Yes it is an important point. Without a finite restriction on the window the approximation becomes exact. I think that it should be explicitly explained although I'm not quite sure where abouts it would fit. Amoss 17:04, 1 January 2007 (UTC)[reply]

Near the top, there is a list of 5 ways of interpreting things (integer, common notation, fixed point, scientific, FP.) Is this the right thing? Does fixed point belong here? (It's more a computer thing than a human thing.)

On the one hand, it is easiest to explain floating-point as a comparison to other formats. On the other hand maybe there should be a separate page for formats that explains the differences between them in more detail? Fixed-point is nice because it is essentially floating-point with a constant exponent. I this is used by people, I remember being taught to evaluate expression using a fixed number of decimal-places (as opposed to significant digits). At the moment there is some redundancy between this section and the following nonclementure, I'll see if it is easy to merge the relevent sentences together. Amoss 17:04, 1 January 2007 (UTC)[reply]

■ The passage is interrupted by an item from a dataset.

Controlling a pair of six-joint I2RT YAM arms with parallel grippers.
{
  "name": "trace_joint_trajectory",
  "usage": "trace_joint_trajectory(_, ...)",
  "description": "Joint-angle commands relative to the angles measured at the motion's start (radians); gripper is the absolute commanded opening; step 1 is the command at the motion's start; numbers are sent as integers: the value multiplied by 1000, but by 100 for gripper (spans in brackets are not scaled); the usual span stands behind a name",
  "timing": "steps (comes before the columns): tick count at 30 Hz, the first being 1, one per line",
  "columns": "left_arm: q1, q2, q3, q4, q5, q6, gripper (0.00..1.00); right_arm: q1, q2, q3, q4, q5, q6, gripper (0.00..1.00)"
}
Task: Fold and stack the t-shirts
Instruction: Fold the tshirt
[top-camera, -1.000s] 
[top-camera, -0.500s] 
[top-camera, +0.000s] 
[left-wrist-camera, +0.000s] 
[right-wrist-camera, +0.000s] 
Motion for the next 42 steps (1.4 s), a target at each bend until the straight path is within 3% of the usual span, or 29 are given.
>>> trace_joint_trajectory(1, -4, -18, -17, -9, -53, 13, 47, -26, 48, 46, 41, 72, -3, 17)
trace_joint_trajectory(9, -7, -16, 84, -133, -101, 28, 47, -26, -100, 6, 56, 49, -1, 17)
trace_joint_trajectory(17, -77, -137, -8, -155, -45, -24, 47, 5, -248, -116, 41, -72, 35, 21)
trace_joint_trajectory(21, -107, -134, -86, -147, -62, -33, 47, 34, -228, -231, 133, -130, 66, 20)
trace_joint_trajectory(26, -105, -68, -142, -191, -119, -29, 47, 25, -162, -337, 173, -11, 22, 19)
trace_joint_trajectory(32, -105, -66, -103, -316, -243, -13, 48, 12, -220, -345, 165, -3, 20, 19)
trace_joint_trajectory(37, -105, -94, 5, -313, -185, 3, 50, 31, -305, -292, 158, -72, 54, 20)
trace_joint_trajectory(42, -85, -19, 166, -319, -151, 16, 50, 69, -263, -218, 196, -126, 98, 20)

We have a later separate paragraph about alternative computer representations, e.g. arbitrary precision, bignum, symbolic. Is this the right thing to do? Should fixed point computer representation be listed only here?

Again, this is potentially material for a formats page, but taking it out makes it harder to explain floating-point. Amoss 17:04, 1 January 2007 (UTC)[reply]

Do we want to point out early on that FP gives only a subset of the reals, and, in fact, a subset of the rationals? I think this needs to be a recurring theme in the article because it's so important. (We need to go into more detail later, saying that it is [0, 2^p-1] × 2^any.) Where should it be introduced first? Where should we introduce the non-representability of 1/3, 1/10, and π? (I'm inclined to move forward on this, putting this material down around the "value" and "the conversion and rounding" sections.)

The value and rounding sections sound like the right place place for this. Non-representable values should go in the value section I think. Amoss 17:04, 1 January 2007 (UTC)[reply]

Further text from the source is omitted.